Task statement —
Pick out the lines below that contain the string "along" and copy them all.

START The data

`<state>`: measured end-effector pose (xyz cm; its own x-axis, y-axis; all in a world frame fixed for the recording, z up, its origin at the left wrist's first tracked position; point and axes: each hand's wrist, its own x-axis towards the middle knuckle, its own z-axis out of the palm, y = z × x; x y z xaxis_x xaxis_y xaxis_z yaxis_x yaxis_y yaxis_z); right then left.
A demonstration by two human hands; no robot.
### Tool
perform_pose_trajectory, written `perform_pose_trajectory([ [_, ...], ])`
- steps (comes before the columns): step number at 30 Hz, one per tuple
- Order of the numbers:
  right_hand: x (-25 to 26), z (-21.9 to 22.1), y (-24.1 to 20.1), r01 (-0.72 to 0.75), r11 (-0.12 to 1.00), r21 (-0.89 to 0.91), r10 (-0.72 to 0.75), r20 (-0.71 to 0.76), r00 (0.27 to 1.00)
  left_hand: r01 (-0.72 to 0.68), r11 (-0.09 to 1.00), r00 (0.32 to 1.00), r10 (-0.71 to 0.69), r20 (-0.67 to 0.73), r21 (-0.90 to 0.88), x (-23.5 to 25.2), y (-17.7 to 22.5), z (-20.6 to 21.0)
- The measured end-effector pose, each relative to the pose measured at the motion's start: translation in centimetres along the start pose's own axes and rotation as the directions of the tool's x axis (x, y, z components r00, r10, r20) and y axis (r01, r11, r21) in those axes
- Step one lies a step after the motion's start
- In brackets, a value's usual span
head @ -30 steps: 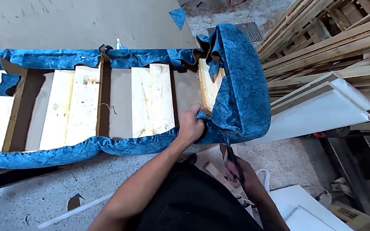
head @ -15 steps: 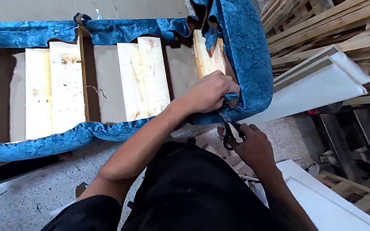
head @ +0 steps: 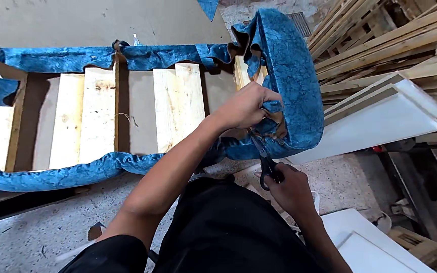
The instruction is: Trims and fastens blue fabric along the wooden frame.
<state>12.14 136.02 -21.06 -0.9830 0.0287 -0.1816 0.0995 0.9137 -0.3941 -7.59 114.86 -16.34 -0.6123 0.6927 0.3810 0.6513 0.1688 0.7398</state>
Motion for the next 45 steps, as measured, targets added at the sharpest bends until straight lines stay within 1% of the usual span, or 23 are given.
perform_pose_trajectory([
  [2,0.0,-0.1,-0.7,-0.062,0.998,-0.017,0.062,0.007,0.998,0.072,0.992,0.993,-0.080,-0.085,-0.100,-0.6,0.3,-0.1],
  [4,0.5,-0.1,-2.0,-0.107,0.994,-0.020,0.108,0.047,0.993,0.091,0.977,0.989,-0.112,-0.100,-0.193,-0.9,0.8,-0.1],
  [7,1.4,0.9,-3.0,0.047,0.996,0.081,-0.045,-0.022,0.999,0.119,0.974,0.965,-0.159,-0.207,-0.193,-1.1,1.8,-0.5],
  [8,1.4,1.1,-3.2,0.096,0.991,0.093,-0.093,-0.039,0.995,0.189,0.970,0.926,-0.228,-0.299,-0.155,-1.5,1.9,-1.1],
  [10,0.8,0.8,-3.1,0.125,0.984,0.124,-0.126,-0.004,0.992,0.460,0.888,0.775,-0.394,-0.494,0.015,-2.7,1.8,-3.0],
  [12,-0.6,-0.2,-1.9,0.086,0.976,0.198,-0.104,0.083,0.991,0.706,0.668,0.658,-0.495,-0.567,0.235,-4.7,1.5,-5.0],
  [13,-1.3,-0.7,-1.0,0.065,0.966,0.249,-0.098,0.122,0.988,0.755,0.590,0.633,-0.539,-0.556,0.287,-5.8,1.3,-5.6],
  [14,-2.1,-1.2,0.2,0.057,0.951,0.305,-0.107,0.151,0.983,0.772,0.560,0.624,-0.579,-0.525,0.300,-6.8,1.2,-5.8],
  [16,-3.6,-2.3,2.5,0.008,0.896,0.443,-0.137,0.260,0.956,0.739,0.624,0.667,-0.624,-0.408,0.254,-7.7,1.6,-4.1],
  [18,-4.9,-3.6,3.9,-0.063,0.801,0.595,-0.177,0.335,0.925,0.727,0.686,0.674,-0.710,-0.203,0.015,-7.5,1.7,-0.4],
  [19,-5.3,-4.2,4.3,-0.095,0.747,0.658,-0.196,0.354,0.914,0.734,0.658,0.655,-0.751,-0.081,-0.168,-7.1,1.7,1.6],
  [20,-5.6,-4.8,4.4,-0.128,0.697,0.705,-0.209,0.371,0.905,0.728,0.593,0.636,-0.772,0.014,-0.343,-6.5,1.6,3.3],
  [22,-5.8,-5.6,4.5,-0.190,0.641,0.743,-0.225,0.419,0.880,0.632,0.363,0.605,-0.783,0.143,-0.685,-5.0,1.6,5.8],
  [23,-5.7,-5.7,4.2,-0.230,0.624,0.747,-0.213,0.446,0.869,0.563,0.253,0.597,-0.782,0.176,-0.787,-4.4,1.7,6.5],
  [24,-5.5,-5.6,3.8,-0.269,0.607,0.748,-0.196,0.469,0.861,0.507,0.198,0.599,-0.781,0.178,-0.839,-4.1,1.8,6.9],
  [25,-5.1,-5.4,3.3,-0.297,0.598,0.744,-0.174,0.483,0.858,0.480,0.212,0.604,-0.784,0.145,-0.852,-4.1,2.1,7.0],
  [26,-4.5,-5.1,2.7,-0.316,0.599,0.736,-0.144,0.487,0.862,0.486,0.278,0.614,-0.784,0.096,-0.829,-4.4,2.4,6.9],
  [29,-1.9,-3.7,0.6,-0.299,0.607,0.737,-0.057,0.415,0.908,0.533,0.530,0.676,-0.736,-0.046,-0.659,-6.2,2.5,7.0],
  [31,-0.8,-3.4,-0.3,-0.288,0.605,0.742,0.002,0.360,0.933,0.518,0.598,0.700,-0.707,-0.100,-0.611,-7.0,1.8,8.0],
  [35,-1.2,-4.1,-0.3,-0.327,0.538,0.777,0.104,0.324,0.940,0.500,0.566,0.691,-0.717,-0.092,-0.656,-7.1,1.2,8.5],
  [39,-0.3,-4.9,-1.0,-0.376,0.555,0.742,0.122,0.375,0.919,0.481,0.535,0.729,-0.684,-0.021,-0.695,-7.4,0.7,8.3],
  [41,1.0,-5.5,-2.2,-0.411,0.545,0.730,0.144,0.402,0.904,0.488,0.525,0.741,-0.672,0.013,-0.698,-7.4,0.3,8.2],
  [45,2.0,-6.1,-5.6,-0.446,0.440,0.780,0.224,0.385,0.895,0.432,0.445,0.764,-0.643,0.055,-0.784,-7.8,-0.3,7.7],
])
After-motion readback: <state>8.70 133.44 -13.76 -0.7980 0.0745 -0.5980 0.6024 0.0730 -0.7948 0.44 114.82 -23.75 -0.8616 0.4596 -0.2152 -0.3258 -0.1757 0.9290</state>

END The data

Task solution —
- The measured end-effector pose, each relative to the pose measured at the motion's start: translation in centimetres along the start pose's own axes and rotation as the directions of the tool's x axis (x, y, z components r00, r10, r20) and y axis (r01, r11, r21) in those axes
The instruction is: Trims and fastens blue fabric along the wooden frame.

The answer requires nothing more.